> [ACTION ITEM]:
Where the listing below has a line with "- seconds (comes", write out exactly that line and every line after it, stopping after the line with "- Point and".

> [DATA BLOCK]:
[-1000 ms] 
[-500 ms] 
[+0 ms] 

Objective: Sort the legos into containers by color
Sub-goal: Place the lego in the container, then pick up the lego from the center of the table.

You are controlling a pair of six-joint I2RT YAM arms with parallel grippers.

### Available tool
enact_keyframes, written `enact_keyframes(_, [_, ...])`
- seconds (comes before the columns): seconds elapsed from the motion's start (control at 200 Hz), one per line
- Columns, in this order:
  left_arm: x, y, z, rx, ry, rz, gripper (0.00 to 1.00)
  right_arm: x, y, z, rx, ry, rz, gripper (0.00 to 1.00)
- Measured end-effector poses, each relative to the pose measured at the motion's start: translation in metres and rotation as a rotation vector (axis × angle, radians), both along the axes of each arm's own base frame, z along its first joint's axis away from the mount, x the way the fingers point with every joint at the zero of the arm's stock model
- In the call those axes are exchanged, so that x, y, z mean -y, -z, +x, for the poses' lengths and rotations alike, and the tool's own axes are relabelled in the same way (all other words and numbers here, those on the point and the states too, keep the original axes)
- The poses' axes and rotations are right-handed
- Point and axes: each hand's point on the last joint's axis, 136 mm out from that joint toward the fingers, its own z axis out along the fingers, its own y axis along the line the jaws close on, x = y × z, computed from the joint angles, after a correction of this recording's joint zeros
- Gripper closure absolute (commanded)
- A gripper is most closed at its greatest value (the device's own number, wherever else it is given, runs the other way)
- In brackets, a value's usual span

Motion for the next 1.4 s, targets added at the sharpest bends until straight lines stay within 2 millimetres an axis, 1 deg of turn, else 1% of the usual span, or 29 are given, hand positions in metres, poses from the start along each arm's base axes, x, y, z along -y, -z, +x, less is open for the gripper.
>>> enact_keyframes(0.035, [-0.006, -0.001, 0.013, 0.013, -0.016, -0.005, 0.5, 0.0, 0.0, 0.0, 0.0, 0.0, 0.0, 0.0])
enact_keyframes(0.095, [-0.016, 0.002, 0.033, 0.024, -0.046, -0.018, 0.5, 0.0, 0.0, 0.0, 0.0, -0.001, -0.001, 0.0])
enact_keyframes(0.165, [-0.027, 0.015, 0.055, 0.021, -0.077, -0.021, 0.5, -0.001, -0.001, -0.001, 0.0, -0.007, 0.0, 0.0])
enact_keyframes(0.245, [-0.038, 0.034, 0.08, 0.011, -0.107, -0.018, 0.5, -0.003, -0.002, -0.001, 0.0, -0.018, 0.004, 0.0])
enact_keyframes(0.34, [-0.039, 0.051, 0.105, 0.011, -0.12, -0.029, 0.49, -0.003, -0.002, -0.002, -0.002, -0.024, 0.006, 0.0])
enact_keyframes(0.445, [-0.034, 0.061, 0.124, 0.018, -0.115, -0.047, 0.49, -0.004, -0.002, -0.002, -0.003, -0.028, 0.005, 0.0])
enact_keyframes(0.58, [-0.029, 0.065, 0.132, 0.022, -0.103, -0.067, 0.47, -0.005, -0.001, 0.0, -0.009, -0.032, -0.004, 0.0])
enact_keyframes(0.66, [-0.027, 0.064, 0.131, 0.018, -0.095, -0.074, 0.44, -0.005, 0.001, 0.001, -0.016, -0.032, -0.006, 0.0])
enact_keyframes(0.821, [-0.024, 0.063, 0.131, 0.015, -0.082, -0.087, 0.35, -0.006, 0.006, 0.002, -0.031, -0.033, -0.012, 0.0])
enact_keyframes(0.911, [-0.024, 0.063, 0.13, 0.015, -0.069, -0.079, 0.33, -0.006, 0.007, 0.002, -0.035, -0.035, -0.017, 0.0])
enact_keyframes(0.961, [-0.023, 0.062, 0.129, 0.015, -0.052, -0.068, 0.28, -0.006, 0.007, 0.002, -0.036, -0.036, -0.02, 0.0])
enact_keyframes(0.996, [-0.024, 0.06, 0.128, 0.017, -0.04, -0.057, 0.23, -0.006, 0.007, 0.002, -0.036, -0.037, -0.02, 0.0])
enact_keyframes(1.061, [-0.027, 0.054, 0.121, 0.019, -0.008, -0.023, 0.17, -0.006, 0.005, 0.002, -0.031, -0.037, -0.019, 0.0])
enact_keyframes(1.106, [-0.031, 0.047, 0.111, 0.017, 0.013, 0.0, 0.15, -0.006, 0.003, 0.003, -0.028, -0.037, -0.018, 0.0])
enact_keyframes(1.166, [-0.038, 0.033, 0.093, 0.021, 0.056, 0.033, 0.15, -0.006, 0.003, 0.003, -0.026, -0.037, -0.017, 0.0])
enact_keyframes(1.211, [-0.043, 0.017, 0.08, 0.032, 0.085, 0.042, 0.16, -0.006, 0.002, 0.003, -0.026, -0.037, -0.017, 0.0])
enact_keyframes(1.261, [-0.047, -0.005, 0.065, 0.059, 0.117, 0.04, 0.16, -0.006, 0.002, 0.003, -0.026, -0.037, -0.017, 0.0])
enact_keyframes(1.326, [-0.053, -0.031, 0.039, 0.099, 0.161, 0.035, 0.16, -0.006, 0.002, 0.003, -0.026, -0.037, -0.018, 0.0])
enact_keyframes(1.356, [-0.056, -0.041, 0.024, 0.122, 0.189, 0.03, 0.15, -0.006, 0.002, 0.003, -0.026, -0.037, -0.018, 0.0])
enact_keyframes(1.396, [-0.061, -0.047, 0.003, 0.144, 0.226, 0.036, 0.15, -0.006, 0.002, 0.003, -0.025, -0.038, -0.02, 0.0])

> [REPLY TO THE EXERCISE]:
- seconds (comes before the columns): seconds elapsed from the motion's start (control at 200 Hz), one per line
- Columns, in this order:
  left_arm: x, y, z, rx, ry, rz, gripper (0.00 to 1.00)
  right_arm: x, y, z, rx, ry, rz, gripper (0.00 to 1.00)
- Measured end-effector poses, each relative to the pose measured at the motion's start: translation in metres and rotation as a rotation vector (axis × angle, radians), both along the axes of each arm's own base frame, z along its first joint's axis away from the mount, x the way the fingers point with every joint at the zero of the arm's stock model
- In the call those axes are exchanged, so that x, y, z mean -y, -z, +x, for the poses' lengths and rotations alike, and the tool's own axes are relabelled in the same way (all other words and numbers here, those on the point and the states too, keep the original axes)
- The poses' axes and rotations are right-handed
- Point and axes: each hand's point on the last joint's axis, 136 mm out from that joint toward the fingers, its own z axis out along the fingers, its own y axis along the line the jaws close on, x = y × z, computed from the joint angles, after a correction of this recording's joint zeros

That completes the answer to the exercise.